Israeli artificial intelligence software company

Legato is an Israeli artificial intelligence software company that develops an AI-powered platform that enables business users to build applications, workflows, and automations directly within enterprise software platforms using natural language.

Founded in 2025 by Dana Rochman and Shlomit Tennenbaum, the company develops technology that enables enterprise software vendors to embed artificial intelligence capabilities into their products, allowing customers to create software applications and business workflows without writing code.

== History ==
Legato was founded in 2025 by Dana Rochman and Shlomit Tennenbaum, both former executives at Verint with backgrounds in enterprise software, artificial intelligence, and product development.

The company was established to simplify enterprise software customization by allowing business users to create applications and workflows through natural-language prompts instead of relying on software developers or external consultants.

In January 2026, Legato announced that it had raised $7 million in a seed funding round led by S Capital VC, with participation from Cerca Partners and technology entrepreneurs Ran Sarig and Yuval Bar-Gil.
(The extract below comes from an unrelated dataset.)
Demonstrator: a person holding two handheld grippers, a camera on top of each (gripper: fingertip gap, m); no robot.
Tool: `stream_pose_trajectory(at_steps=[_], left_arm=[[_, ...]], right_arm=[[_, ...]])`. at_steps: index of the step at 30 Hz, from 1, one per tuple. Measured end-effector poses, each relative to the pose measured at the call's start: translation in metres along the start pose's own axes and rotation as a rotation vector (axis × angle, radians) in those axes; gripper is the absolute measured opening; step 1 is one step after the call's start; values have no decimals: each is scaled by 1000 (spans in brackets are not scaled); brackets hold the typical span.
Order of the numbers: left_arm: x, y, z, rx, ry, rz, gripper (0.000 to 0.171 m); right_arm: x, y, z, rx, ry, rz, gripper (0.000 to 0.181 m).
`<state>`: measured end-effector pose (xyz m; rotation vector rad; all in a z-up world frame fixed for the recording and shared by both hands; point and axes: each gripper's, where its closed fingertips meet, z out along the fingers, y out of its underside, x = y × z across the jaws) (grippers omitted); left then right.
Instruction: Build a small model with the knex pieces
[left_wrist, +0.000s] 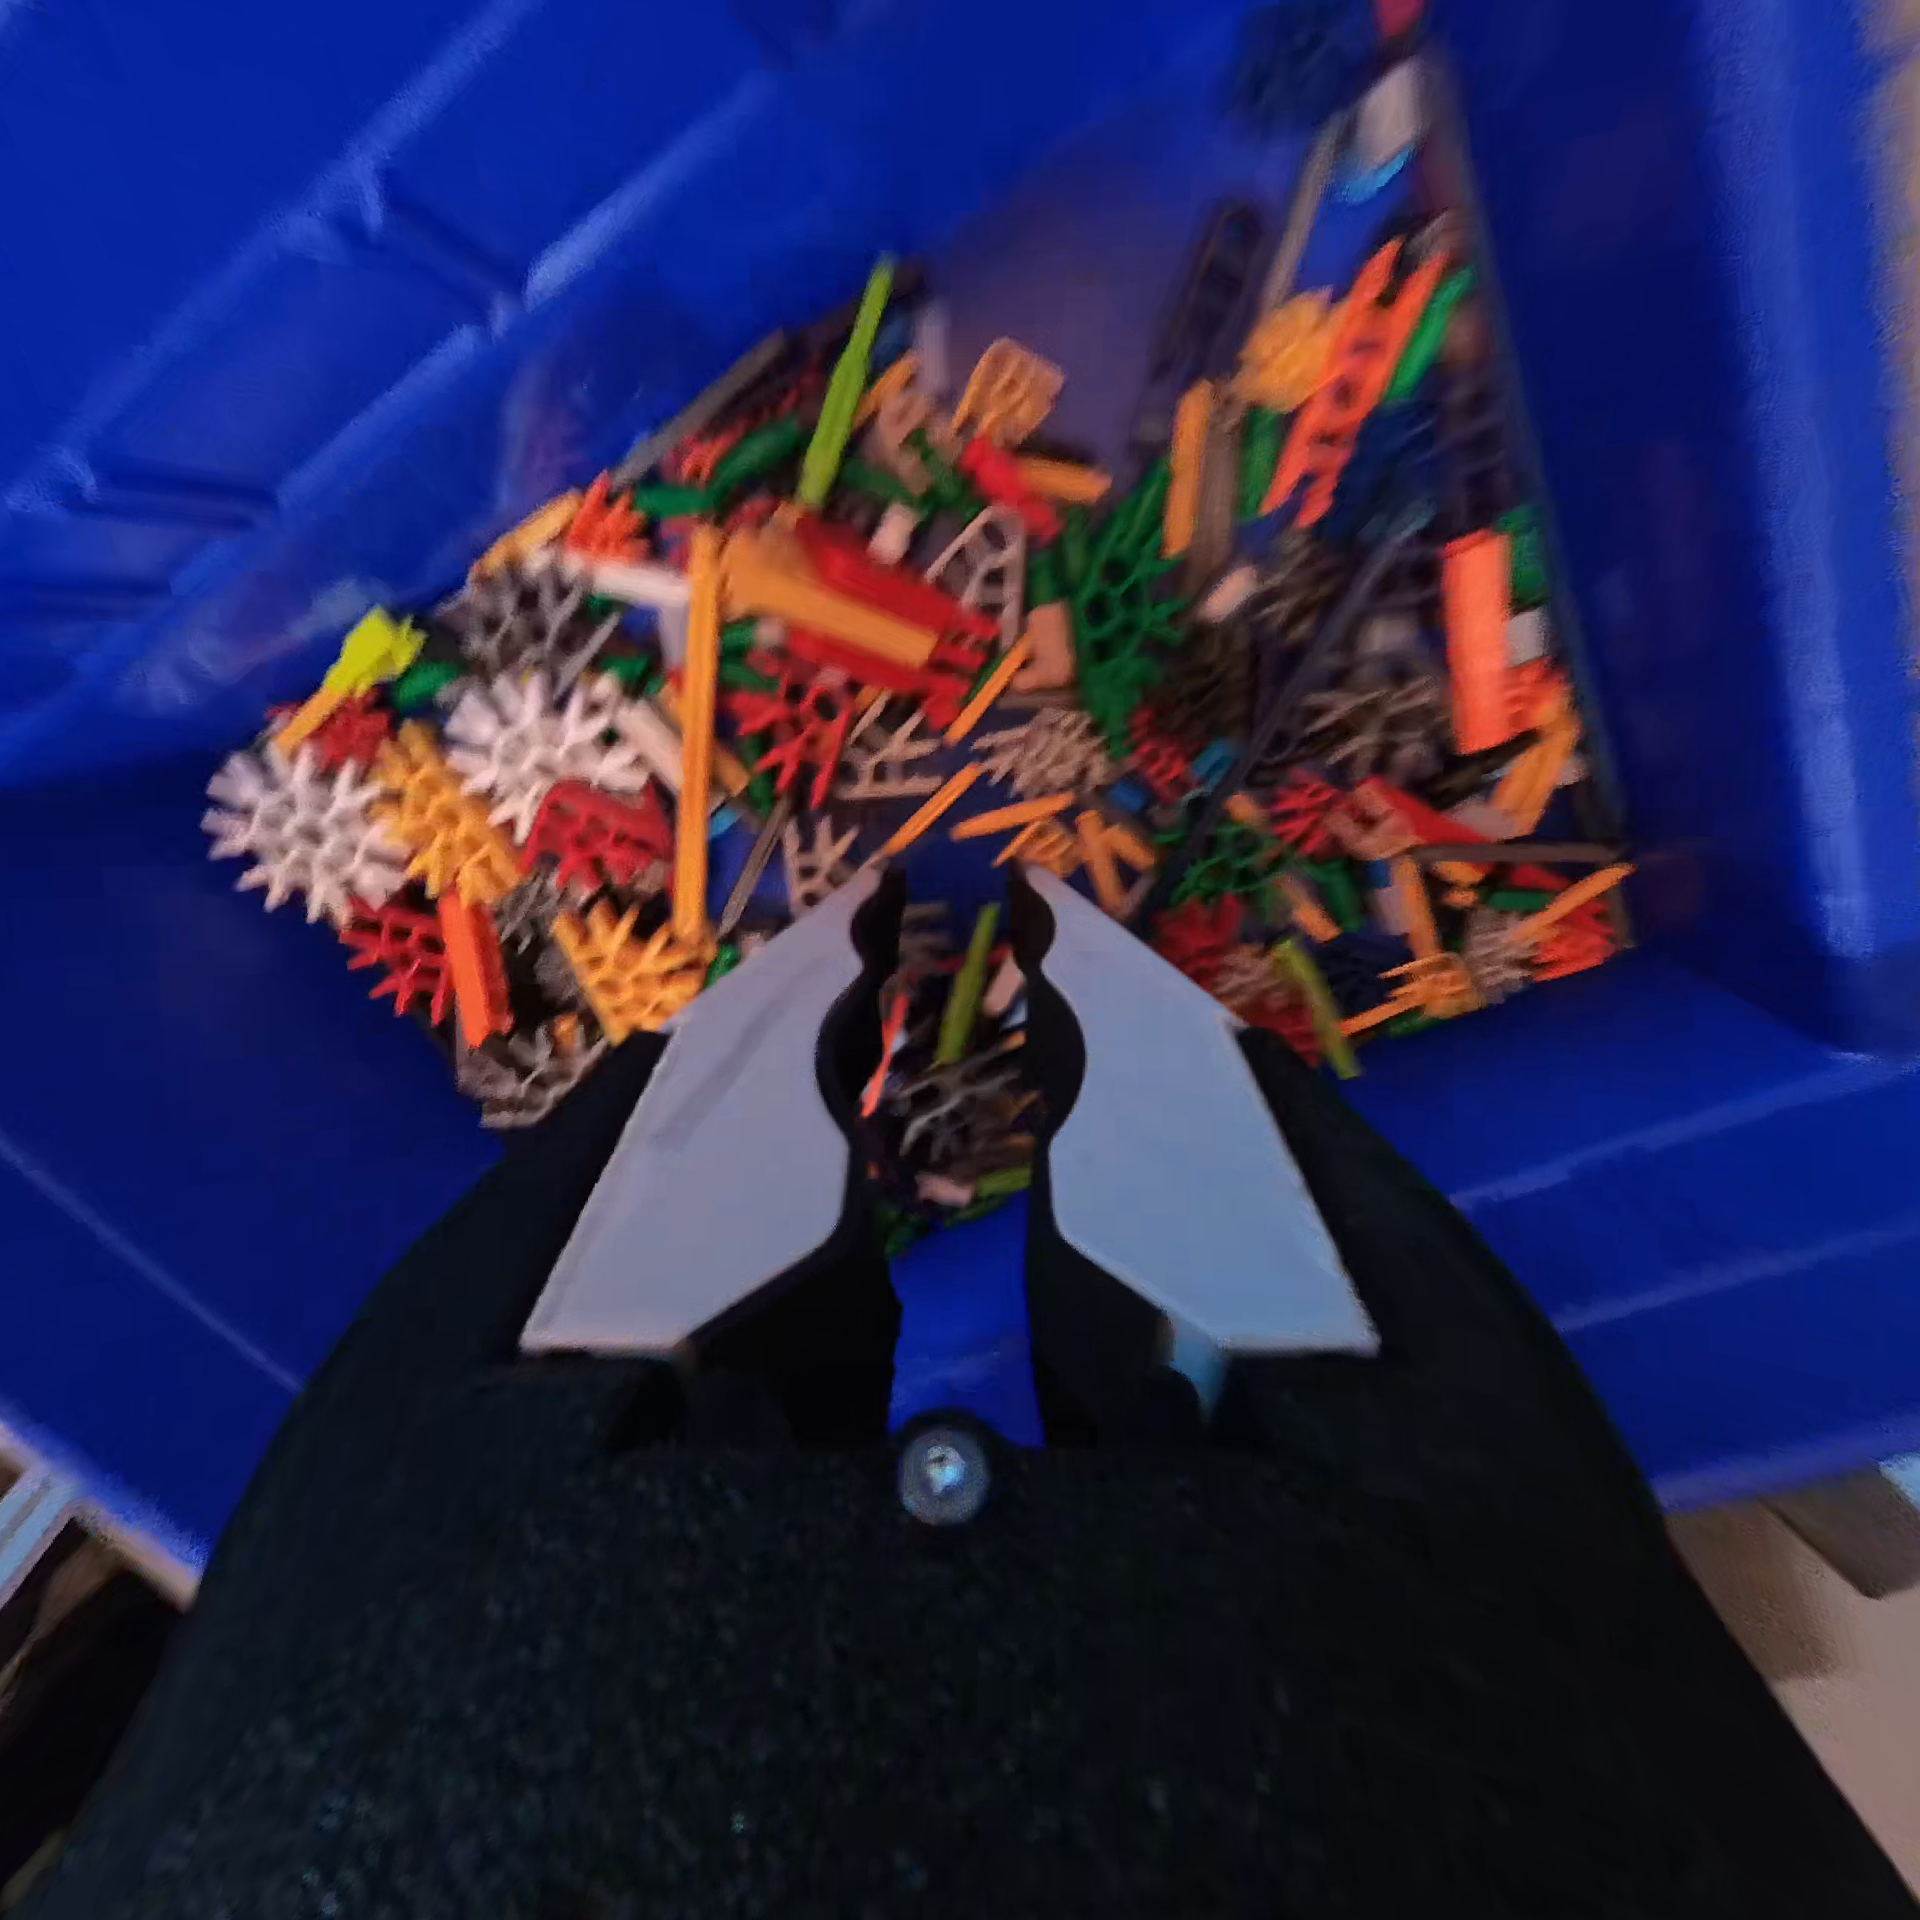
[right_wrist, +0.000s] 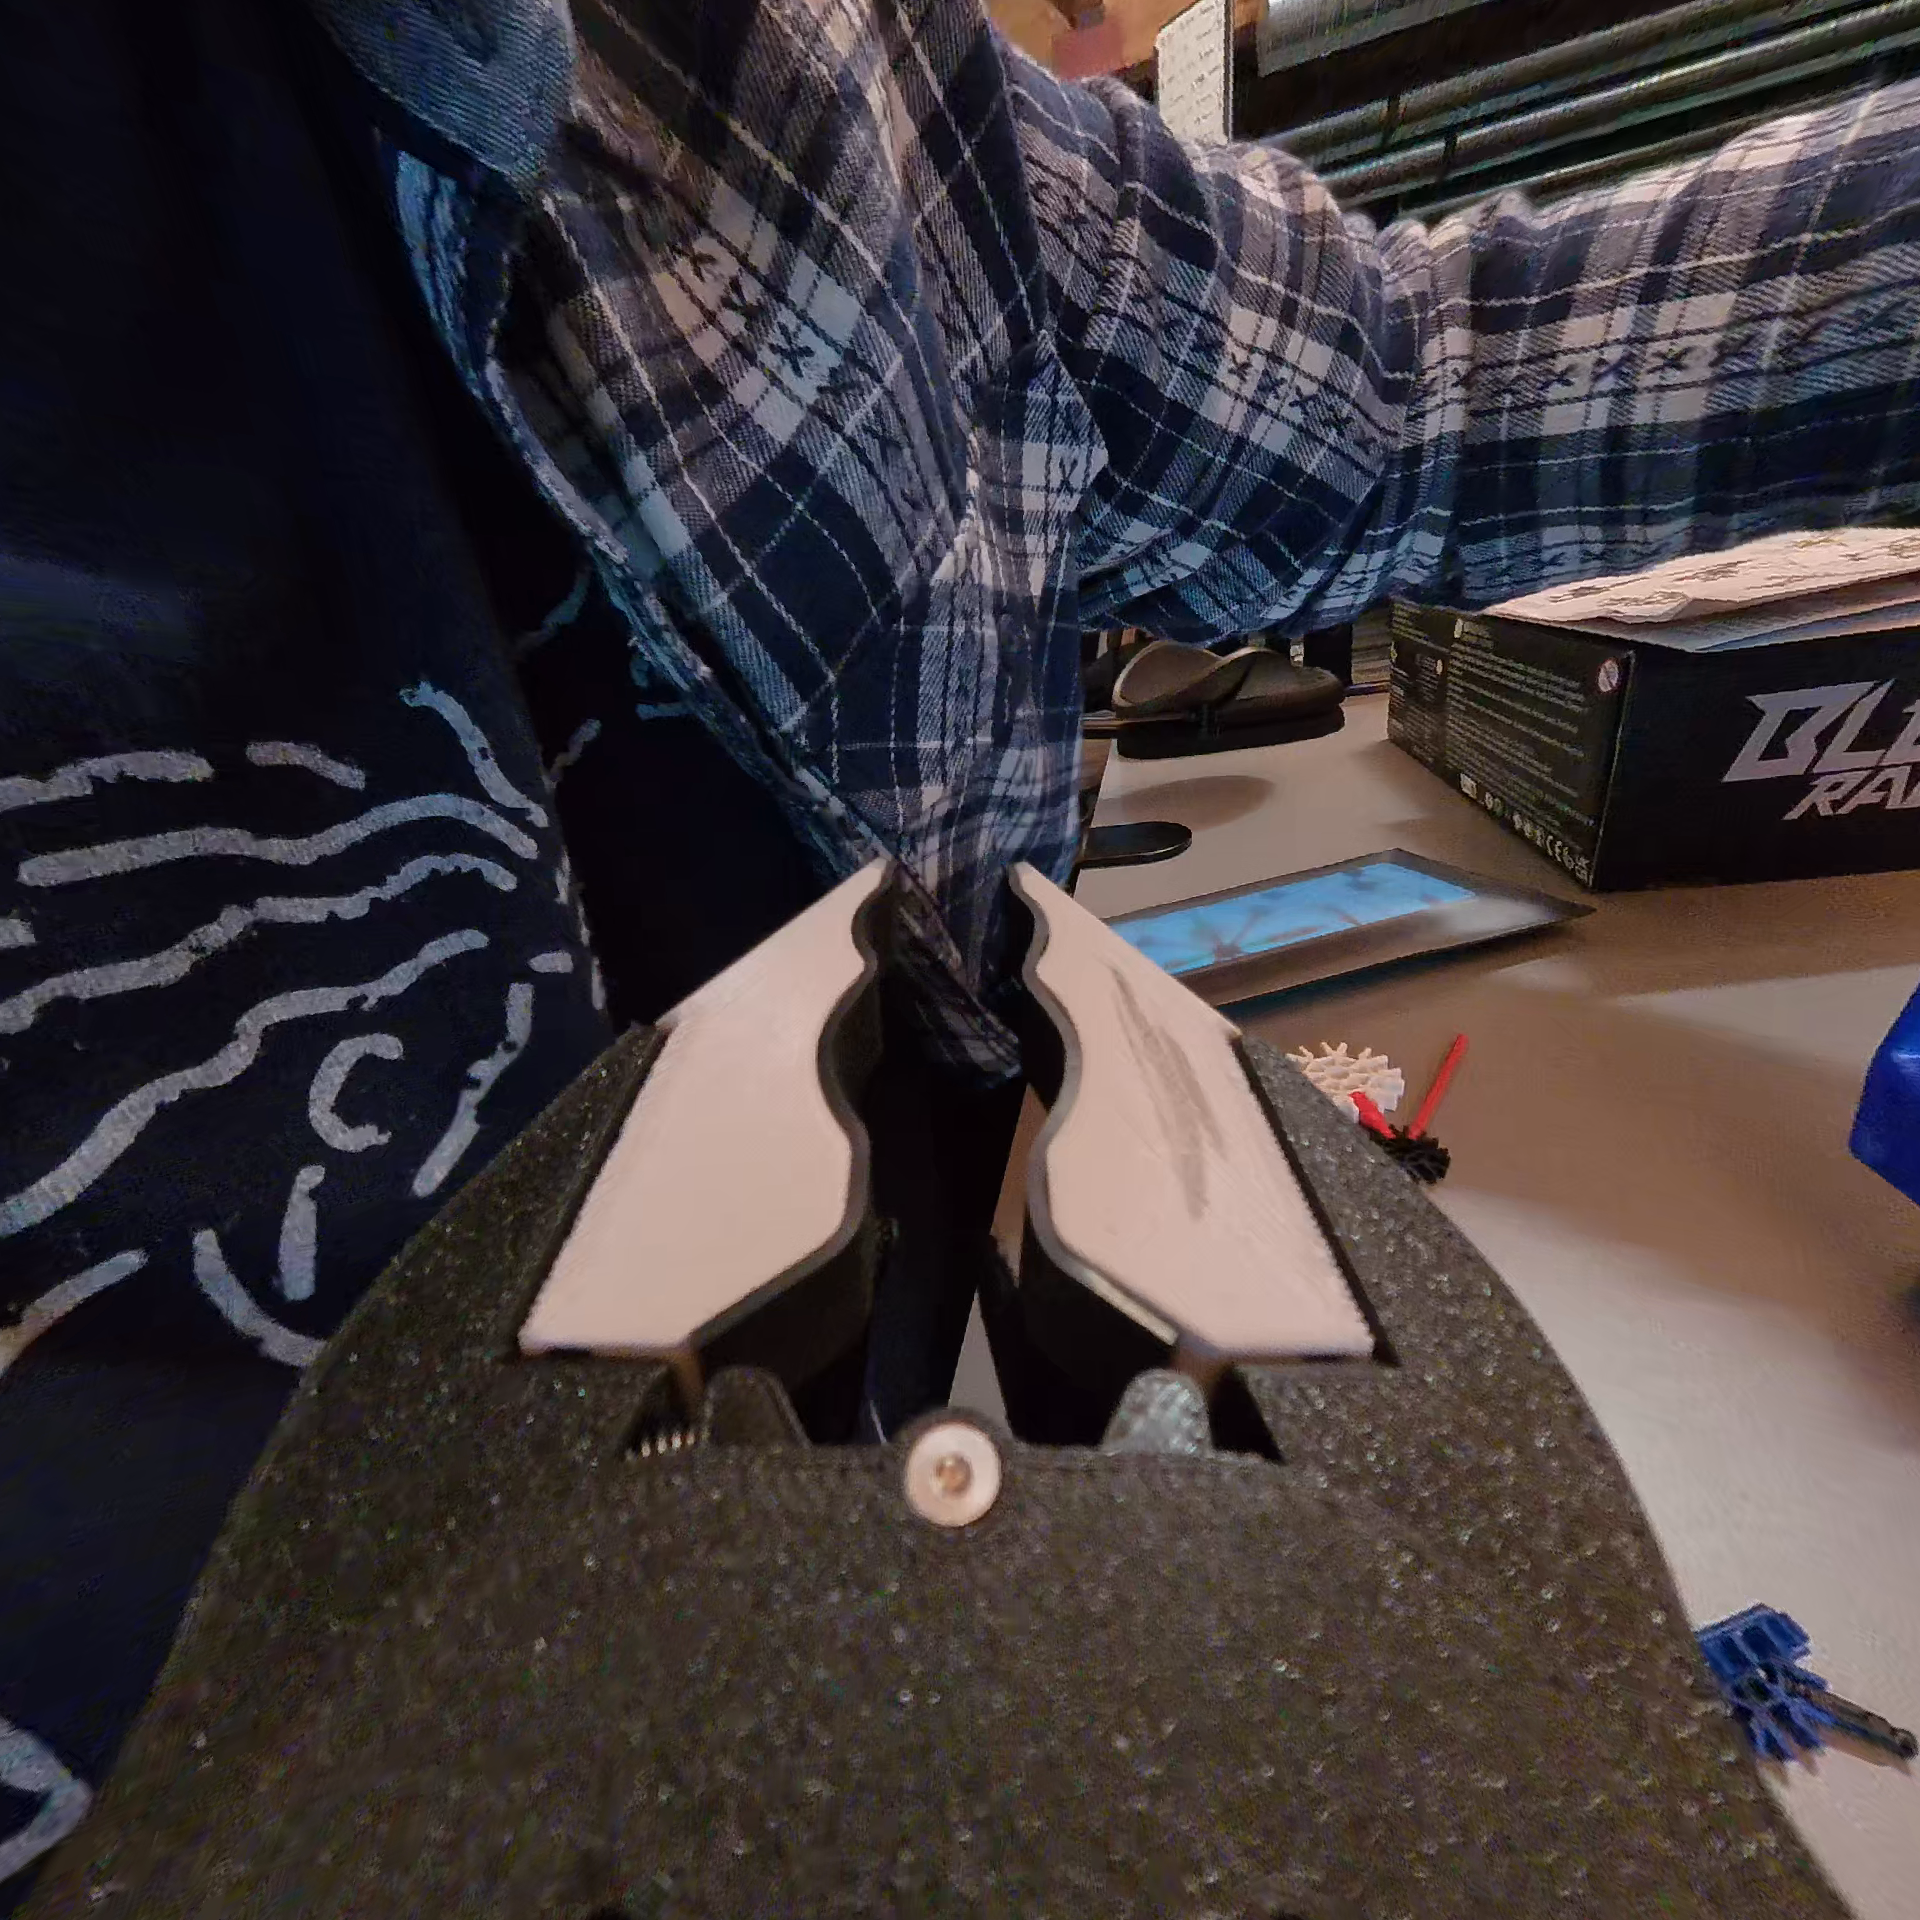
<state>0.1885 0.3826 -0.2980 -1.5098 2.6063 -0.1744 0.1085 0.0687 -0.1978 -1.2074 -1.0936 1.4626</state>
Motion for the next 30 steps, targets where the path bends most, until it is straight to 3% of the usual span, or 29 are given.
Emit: stream_pose_trajectory(at_steps=[5,10,13,20,23,27,30], left_arm=[[56,-43,-5,119,161,135,20],[82,-51,17,72,230,226,19],[78,-54,24,69,229,209,16],[20,-37,23,-11,6,160,3],[8,-34,16,3,-34,118,7],[36,-55,1,135,75,142,11],[53,-58,4,105,113,207,15]], right_arm=[[0,-1,0,7,-5,12,19],[0,-2,1,11,-3,16,19],[0,-2,1,13,0,17,19],[-2,-1,2,9,-2,13,19],[-3,-1,2,6,-2,8,19],[-4,-1,3,4,-6,6,19],[-5,-1,4,3,-9,6,19]])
The funding was intended to accelerate product development, expand the company's engineering team, and grow its commercial operations.

According to the company, its technology was initially adopted by software-as-a-service (SaaS) vendors in customer relationship management (CRM) and human resources software, with plans to expand into financial services, healthcare, telecommunications, and energy platforms.

== Legato AI platform ==
Legato develops an artificial intelligence platform designed to be embedded directly into enterprise SaaS products. The platform enables business users to create applications, automations, workflows, and AI agents using natural-language prompts without requiring programming knowledge.

The platform uses a multi-agent AI architecture to generate production-ready software while allowing software vendors to retain governance, security, and oversight of customer-created applications.

Legato describes its technology as enabling "in-platform vibe app creation", allowing users to extend existing SaaS products while remaining within the host platform. According to the company, this approach reduces reliance on professional services and software development resources for application customization.

The company also describes its vision as supporting a "Platform Creator Economy", in which enterprise software users can create, customize, and share applications while platform vendors maintain centralized governance and security controls.